Design: We conducted semistructured in-depth exploratory qualitative interviews with physician trainees about experiences of end-of-life care and moral distress. We analysed the interviews using thematic analysis.
Setting: Academic teaching hospitals in the United States and United Kingdom.
Participants: We interviewed 30 physician trainees. We purposefully sampled across three domains we expected to be associated with individual ethics (stage of training, gender and national healthcare context) in order to elicit a diversity of ethical and experiential perspectives.
Results: Some trainees subscribed to a best interest ethical framework, characterised by offering recommendations consistent with the patient's goals and values, presenting only medically appropriate choices and supporting shared decision-making between the patient/family and medical team. Others endorsed an autonomy framework, characterised by presenting all technologically feasible choices, refraining from offering recommendations and prioritising the voice of patient/family as the decision-maker.

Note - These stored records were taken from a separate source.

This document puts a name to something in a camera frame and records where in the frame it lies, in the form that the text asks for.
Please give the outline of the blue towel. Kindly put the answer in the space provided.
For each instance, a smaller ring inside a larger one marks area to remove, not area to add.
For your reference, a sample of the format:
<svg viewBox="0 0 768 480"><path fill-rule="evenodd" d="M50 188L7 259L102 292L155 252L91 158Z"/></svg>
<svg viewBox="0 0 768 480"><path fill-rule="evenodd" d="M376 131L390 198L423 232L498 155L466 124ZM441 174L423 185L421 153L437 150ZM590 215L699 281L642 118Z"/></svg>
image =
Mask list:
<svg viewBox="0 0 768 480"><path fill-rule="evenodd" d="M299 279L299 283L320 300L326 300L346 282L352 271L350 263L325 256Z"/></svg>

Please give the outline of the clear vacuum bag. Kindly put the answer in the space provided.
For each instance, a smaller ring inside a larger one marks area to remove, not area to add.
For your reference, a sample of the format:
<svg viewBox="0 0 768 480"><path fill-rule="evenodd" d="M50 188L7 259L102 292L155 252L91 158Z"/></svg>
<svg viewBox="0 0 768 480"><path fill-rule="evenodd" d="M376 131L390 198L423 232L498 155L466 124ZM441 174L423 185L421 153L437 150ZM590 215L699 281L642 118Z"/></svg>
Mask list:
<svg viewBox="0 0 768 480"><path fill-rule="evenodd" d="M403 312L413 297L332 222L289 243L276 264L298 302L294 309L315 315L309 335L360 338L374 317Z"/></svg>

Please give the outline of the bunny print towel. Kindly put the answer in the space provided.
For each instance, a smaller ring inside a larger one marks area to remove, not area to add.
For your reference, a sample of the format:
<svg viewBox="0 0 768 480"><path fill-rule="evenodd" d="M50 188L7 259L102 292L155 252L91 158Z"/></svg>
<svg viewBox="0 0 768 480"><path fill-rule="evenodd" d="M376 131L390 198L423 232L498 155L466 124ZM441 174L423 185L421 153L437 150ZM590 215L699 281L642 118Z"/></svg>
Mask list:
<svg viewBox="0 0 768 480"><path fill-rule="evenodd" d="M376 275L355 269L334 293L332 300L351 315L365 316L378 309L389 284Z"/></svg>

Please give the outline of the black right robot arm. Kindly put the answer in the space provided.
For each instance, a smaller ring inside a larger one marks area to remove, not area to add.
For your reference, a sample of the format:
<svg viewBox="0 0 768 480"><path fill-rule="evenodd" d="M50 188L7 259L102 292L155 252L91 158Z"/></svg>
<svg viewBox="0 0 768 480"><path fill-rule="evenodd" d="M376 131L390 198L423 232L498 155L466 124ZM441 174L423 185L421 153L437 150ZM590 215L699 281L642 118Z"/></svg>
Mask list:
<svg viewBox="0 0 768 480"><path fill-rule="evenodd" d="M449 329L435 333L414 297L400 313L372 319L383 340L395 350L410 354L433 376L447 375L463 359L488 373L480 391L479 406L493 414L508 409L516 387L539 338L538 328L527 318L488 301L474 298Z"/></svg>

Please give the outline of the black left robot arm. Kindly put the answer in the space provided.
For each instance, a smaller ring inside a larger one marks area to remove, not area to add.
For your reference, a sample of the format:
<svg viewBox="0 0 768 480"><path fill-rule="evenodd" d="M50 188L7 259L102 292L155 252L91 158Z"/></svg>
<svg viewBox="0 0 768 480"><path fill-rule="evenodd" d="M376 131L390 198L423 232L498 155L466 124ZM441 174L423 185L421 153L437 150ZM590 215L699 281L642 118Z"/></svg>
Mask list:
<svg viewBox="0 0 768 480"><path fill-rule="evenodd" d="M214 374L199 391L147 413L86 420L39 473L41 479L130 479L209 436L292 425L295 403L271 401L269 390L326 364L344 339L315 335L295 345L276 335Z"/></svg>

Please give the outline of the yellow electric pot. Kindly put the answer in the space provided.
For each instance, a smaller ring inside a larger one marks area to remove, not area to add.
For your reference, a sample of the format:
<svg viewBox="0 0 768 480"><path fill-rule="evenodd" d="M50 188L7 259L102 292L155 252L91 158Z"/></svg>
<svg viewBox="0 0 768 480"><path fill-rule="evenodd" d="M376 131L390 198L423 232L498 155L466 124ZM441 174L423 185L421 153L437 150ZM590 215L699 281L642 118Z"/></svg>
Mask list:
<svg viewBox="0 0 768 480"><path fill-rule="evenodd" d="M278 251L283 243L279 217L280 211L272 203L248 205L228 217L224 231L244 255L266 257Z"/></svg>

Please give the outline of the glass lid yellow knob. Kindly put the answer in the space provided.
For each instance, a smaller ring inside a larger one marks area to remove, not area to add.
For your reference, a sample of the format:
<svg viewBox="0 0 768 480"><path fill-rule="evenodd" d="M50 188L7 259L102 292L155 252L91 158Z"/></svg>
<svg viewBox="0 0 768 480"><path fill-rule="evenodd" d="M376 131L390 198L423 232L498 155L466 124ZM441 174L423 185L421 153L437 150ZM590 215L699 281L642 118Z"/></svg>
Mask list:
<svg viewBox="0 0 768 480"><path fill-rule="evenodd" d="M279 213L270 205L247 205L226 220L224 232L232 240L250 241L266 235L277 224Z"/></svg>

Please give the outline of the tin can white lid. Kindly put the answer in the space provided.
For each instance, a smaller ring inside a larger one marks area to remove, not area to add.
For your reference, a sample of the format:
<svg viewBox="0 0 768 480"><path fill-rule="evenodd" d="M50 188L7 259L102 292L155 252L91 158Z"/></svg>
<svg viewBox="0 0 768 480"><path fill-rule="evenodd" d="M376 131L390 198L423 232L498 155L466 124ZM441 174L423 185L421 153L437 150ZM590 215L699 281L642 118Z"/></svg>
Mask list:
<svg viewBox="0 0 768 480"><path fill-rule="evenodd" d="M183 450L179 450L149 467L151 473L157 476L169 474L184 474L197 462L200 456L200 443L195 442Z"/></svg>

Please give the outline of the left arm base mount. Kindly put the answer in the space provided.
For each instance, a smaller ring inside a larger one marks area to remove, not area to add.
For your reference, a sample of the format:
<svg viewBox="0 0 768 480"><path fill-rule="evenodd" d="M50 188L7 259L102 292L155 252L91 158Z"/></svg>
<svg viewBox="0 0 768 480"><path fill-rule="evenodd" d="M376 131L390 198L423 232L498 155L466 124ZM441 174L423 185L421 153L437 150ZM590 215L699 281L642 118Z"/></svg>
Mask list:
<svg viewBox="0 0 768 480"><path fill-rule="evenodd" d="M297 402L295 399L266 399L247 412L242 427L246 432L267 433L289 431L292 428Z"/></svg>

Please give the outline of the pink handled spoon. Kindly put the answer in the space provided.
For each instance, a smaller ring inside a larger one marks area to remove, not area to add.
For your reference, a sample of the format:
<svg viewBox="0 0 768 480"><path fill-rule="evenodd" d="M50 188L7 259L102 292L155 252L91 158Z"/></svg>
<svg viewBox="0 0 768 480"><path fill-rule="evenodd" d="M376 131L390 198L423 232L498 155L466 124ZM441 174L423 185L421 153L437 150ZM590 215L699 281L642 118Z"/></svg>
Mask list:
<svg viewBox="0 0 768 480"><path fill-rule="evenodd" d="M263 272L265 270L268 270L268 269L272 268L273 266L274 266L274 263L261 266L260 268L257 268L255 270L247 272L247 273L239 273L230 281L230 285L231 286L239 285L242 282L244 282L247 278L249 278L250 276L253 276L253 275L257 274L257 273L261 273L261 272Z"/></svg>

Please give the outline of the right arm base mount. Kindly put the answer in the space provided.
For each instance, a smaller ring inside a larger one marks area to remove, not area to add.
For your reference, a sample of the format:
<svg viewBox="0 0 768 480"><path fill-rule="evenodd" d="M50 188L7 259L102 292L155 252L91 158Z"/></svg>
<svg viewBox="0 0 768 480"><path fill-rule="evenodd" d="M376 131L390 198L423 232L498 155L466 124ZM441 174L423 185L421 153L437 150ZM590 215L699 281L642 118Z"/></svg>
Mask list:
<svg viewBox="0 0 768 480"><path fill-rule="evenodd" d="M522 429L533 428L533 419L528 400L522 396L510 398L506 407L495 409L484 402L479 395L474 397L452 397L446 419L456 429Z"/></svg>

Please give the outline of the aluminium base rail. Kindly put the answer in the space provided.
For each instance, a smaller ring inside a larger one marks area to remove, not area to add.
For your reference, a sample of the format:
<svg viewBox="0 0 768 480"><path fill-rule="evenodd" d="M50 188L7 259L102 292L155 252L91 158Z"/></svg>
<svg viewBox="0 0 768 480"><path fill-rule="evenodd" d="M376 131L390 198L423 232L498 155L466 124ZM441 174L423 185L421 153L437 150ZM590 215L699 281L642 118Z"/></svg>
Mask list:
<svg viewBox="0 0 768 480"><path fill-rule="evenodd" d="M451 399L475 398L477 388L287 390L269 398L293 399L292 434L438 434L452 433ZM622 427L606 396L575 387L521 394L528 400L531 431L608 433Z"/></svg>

Conclusions: This study describes how physician trainees conceptualise their roles as being rooted in an autonomy or best interest framework. Physician trainees have limited clinical experience and decision-making autonomy and may have ethical frameworks that are dynamic and potentially highly influenced by experiences providing end-of-life care. A better understanding of how individual physicians' ethical frameworks influences the care they give provides opportunities to improve patient communication and advance the role of shared decision-making to ensure goal-aligned end-of-life care.
Keywords: autonomy; clinical ethics; decision-making; end of life care; palliative care.